Please set down the line that contains "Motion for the" and every line below it through the last, exactly as written, with no other lines.

> _Given material_:
[Start of section]

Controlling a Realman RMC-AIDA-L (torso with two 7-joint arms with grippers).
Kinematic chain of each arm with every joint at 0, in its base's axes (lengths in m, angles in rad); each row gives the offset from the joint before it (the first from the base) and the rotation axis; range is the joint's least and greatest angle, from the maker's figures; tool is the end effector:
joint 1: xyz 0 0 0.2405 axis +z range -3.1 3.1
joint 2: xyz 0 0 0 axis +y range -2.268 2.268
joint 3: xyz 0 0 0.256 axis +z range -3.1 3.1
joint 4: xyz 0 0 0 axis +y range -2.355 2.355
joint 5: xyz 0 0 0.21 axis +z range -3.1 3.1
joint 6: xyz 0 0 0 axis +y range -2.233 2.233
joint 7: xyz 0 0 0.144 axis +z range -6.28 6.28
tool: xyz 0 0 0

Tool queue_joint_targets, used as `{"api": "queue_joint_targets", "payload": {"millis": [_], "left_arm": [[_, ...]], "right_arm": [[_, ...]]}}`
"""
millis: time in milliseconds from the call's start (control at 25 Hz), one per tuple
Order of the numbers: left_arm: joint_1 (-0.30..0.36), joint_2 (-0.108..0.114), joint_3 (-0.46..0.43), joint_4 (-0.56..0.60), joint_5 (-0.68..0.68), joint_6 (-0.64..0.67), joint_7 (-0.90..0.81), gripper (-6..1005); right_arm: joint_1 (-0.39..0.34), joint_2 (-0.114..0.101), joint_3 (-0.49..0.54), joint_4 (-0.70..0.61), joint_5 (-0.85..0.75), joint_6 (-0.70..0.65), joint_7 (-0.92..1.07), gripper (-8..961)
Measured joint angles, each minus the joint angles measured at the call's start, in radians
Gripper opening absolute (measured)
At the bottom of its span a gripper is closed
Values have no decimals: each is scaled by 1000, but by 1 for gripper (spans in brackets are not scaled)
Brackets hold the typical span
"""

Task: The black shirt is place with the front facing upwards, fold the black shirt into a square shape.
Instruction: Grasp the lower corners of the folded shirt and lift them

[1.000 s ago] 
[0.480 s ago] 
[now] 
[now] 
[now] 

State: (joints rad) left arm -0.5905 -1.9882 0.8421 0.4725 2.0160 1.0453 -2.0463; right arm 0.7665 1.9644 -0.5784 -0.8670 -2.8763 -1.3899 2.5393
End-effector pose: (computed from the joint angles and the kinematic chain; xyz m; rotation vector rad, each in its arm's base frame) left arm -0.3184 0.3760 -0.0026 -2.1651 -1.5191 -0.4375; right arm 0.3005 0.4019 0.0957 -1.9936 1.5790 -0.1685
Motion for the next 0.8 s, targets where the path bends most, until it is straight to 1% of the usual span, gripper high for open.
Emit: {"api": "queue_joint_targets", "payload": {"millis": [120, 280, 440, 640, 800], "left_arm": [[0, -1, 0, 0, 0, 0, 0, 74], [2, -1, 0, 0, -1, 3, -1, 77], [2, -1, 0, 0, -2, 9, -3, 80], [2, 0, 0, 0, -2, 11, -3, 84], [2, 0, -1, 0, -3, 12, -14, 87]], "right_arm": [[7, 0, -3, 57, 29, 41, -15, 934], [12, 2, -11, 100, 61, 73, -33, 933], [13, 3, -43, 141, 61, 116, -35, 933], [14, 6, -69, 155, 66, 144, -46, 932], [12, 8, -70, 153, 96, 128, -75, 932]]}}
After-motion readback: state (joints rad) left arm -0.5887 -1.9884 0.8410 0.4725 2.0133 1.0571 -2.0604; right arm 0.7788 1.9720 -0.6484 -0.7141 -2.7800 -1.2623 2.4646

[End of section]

> _Task output_:
Motion for the next 0.8 s, targets where the path bends most, until it is straight to 1% of the usual span, gripper high for open.
Emit: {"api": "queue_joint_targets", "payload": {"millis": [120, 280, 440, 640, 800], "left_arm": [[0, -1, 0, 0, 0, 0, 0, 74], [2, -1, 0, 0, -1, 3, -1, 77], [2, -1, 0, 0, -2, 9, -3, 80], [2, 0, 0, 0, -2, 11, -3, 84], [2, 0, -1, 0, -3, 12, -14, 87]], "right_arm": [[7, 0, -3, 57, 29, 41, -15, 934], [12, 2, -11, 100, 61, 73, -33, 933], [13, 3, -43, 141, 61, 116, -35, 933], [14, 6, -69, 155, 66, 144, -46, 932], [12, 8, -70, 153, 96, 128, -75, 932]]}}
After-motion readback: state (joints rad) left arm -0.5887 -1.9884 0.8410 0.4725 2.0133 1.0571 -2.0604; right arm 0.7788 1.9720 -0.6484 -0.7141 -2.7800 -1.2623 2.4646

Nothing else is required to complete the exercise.